=== Begin Enclosure ===

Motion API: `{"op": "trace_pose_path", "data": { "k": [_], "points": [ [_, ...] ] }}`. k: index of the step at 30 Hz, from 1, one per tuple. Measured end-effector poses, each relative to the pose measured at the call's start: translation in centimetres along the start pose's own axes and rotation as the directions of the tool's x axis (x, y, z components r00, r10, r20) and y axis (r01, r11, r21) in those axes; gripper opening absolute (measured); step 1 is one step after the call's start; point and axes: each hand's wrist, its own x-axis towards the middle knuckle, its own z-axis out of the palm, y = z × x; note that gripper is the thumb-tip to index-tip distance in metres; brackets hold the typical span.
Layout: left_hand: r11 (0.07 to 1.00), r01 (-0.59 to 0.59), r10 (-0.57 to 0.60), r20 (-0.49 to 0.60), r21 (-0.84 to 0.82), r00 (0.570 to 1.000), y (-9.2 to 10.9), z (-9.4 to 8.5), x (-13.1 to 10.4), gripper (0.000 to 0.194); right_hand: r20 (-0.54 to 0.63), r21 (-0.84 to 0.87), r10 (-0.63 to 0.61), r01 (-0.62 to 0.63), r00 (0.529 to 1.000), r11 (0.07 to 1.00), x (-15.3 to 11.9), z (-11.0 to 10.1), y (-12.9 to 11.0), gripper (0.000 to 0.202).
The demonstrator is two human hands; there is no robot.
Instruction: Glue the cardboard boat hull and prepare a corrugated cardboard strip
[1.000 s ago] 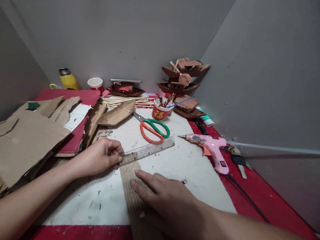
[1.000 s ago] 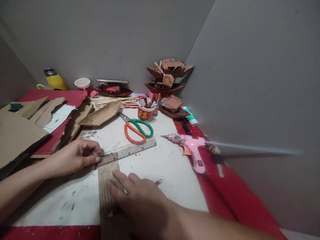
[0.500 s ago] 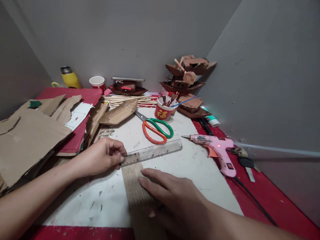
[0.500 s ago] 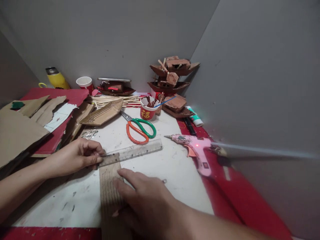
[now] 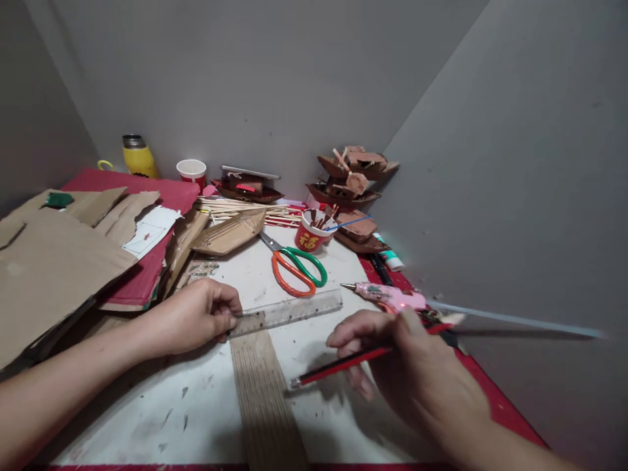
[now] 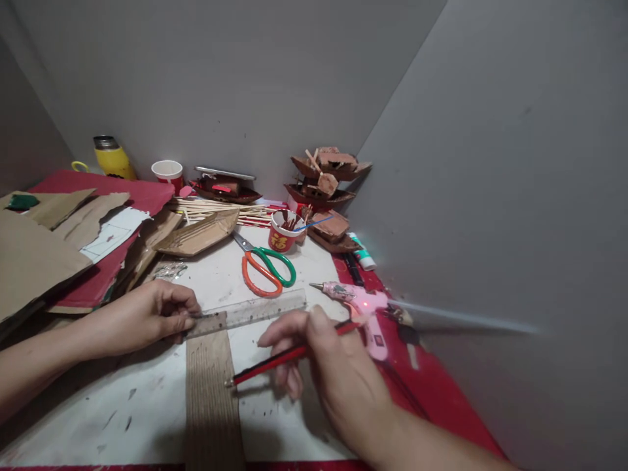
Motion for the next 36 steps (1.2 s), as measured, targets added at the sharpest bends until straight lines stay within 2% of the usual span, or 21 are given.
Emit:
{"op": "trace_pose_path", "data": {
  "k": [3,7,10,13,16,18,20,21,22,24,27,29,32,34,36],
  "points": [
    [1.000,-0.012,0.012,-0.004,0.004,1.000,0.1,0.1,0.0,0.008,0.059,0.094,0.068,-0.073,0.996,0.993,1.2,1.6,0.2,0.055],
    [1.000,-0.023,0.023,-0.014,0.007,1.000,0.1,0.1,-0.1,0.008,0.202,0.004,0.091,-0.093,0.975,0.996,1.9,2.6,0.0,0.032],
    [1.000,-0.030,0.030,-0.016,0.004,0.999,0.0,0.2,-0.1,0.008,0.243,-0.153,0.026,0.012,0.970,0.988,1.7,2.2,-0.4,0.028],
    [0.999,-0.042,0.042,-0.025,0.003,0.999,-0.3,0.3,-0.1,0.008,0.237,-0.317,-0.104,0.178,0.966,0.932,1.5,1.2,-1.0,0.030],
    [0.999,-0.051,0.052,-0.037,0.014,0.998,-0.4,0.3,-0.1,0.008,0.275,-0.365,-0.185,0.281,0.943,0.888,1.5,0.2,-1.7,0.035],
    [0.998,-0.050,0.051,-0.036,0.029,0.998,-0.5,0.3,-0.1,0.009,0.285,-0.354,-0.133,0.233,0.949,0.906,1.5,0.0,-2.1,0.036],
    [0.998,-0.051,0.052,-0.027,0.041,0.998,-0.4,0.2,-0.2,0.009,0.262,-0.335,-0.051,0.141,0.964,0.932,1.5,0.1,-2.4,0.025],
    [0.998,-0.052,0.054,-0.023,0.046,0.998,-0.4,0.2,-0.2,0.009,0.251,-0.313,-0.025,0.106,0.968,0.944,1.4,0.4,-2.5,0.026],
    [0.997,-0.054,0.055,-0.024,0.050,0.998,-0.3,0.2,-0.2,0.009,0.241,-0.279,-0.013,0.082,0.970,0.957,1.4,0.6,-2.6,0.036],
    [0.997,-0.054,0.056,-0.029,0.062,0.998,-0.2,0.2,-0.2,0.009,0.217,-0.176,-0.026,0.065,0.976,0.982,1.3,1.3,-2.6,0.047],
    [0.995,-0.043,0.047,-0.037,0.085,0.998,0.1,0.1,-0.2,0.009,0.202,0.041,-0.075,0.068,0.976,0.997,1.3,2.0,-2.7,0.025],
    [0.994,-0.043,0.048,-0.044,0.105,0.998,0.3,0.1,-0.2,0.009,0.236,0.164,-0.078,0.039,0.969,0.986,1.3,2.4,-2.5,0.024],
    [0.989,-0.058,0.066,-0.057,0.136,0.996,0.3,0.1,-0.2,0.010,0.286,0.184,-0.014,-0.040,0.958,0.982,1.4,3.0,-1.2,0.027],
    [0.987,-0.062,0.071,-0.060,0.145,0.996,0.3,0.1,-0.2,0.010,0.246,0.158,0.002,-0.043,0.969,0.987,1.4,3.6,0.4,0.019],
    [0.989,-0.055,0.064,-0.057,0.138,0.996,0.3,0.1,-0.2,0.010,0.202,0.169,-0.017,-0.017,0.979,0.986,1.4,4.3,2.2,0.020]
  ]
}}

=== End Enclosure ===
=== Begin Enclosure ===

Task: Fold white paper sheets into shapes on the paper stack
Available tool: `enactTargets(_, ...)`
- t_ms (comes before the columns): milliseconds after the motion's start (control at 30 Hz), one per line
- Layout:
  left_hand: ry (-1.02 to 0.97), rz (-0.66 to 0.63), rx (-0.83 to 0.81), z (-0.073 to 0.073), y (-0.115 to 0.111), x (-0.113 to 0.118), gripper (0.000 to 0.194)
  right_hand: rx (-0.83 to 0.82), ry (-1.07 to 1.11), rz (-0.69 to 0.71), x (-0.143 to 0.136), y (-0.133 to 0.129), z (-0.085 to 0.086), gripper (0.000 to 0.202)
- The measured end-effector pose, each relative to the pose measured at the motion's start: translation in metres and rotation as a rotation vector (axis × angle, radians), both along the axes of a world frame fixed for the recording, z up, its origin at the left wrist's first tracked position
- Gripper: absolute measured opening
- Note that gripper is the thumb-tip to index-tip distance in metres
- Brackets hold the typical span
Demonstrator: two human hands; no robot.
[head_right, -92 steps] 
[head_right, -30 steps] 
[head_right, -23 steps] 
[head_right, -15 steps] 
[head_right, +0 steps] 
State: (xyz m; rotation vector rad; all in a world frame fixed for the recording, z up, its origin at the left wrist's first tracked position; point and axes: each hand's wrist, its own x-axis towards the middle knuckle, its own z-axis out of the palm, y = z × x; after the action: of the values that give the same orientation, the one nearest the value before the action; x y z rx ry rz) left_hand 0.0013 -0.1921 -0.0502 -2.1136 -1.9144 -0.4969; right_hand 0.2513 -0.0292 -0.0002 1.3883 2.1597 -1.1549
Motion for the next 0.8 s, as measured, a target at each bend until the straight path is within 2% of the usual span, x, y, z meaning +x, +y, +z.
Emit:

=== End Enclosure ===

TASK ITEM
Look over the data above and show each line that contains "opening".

ANSWER SPACE
Motion API: `{"op": "trace_pose_path", "data": { "k": [_], "points": [ [_, ...] ] }}`. k: index of the step at 30 Hz, from 1, one per tuple. Measured end-effector poses, each relative to the pose measured at the call's start: translation in centimetres along the start pose's own axes and rotation as the directions of the tool's x axis (x, y, z components r00, r10, r20) and y axis (r01, r11, r21) in those axes; gripper opening absolute (measured); step 1 is one step after the call's start; point and axes: each hand's wrist, its own x-axis towards the middle knuckle, its own z-axis out of the palm, y = z × x; note that gripper is the thumb-tip to index-tip distance in metres; brackets hold the typical span.
- Gripper: absolute measured opening

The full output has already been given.